I'm inclined to be more simplistic.
COVID in Russia put pressure on Putin who then attacks Ukraine to deflect criticism. Putin can now blame suffering in Russia on externals, and the the people go along with it; another Big Lie foisted on an oppressed population. By all accounts the war is popular in Russia, but the fact is that it doesn't matter if they do or not. Few will openly dispute the State, and those that protested have been imprisoned.
The World economy, already traumatized by the pandemic, stretched financially, freezes.
Even before COVID I was of the opinion that low interest rates masked the effects of income inequality and it appears I was correct. The market sell-off is a return to the mean. Interest rates rises will be absorbed by lower home prices, among other adjustments.
The solution is the repeal of the Republican tax cuts.

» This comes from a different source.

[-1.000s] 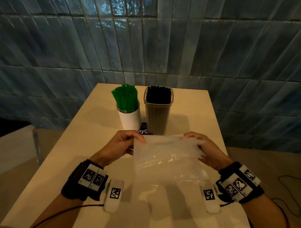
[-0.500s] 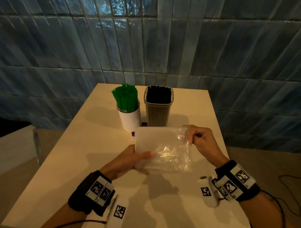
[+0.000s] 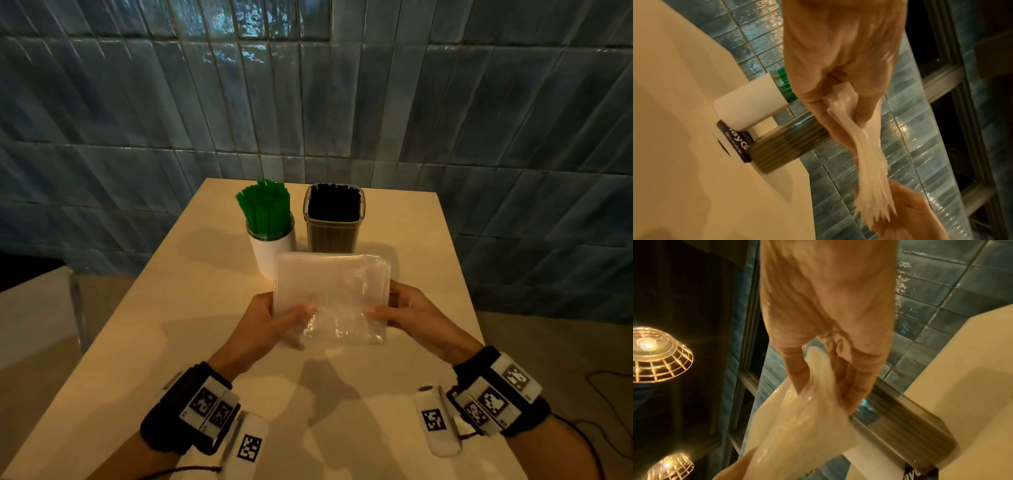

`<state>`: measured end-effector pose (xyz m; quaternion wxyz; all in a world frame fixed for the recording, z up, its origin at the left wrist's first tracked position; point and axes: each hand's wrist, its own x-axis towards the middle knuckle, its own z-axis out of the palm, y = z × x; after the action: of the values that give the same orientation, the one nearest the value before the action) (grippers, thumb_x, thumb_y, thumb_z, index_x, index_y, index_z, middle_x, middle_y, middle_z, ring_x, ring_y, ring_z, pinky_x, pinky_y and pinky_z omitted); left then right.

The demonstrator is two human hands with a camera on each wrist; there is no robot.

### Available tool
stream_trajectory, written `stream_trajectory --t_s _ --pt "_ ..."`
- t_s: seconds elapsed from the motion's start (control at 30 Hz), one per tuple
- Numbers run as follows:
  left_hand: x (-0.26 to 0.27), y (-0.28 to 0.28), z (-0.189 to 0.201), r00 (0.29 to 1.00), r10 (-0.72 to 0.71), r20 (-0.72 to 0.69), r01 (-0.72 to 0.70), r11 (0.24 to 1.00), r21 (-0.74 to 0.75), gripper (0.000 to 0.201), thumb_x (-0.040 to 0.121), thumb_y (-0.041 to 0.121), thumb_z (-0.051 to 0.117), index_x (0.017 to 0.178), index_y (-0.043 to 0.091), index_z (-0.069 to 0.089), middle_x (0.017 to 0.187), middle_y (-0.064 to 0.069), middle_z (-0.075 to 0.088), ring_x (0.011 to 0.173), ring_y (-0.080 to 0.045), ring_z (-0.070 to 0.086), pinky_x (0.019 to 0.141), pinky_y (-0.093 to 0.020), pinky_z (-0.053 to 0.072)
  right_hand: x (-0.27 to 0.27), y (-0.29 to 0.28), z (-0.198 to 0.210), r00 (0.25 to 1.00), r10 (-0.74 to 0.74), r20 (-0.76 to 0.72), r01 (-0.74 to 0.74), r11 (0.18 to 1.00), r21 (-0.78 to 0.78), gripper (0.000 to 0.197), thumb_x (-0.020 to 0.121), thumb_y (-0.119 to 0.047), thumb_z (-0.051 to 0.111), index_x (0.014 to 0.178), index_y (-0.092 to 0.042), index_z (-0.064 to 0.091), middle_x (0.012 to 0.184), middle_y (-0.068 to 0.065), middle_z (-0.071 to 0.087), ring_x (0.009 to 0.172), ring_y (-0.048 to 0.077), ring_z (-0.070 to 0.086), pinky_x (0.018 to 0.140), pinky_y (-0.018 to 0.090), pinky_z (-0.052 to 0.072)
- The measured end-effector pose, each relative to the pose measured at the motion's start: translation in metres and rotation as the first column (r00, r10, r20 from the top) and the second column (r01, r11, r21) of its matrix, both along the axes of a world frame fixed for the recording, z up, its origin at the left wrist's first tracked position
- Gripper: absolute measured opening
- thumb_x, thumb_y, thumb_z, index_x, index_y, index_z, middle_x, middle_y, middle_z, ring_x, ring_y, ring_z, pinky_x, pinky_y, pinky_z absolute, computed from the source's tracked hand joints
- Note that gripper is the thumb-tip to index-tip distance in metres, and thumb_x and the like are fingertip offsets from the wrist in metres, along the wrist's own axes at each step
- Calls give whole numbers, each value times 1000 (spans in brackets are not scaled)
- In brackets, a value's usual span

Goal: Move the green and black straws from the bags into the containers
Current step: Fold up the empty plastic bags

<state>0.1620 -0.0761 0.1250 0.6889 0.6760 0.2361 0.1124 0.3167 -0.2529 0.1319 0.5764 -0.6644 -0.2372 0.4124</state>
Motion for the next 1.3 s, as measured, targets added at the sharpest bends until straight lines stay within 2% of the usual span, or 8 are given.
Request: stream_trajectory --t_s 0.3,0.47,0.6,0.73,0.83,1.03,1.2,1.3 --pt "4 19 13 991 -123 52 118 989 95 69 66 31 82 126 31 47 108 6 68 99 -7 64 77 -20 53 12 2 18 900 35 434 -26 999 -26 47 91 -5 56 123 -38 48 110 -15 63 102 2 60 90 19 49" --pt "12 11 31 911 -355 -212 412 818 401 31 80 34 71 107 29 57 104 3 67 87 -6 65 76 -18 53 -2 17 33 795 201 573 -193 978 -74 62 92 -2 53 119 -56 39 130 -13 52 123 3 45 99 12 37" --pt "18 3 20 984 -142 -111 176 895 410 13 87 21 64 96 13 69 92 -4 70 80 -12 67 77 -33 56 -13 29 36 657 -51 752 66 998 10 79 85 -29 65 139 -50 11 144 -2 33 126 2 29 107 26 30" --pt "19 7 16 998 -3 -63 23 950 312 34 79 36 65 106 15 68 96 -2 72 90 -15 67 84 -40 55 -27 32 26 897 -144 418 166 986 -17 124 63 -39 81 147 -36 -10 153 -3 19 134 14 29 106 34 33" --pt "16 5 17 1000 -21 -23 26 964 263 31 81 32 66 109 20 65 100 -1 71 92 -15 67 83 -39 56 -29 29 14 985 -72 154 88 991 -100 96 76 -21 76 147 -32 13 132 -1 52 113 16 55 90 32 50" --pt "-1 16 22 992 -126 -17 126 991 40 28 78 25 63 105 17 62 94 -3 72 93 -24 67 82 -42 55 -18 19 10 976 -31 -214 23 999 -39 34 80 -7 65 114 -8 61 105 9 70 96 22 67 85 33 54" --pt "-19 35 22 952 -306 -5 305 950 -67 61 73 45 71 124 25 44 94 -2 71 71 -24 67 44 -28 53 -21 16 7 938 -56 -343 85 994 71 50 69 -11 66 119 -13 60 113 14 67 104 30 62 94 44 50" --pt "-25 39 24 956 -286 67 291 952 -92 44 81 27 68 121 34 50 94 2 70 74 -19 67 46 -25 52 -32 21 7 907 -42 -419 113 983 147 34 79 2 57 111 -9 63 96 11 71 86 22 69 77 35 58"
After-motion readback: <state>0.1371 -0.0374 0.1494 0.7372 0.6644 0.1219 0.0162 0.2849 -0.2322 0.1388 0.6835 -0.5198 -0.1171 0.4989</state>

During George W. Bush's 2nd term, the economy melted-down due to bad real estate mortgages. We hit a recession from about 2007 through about 2013. Real estate lost lots of its fair market value. George Bush lost the support of huge numbers of conservatives due to his bungling and corruption. Today, the Bushes are unwelcome in the Republican Party. They are outliers.
In light of that, and in light of Joe Biden's horrendous presidential performance thus far, I'm wondering how long it's going to take for Democrats (and Peter Sage) to accept reality, and publicly turn-on Joe Biden.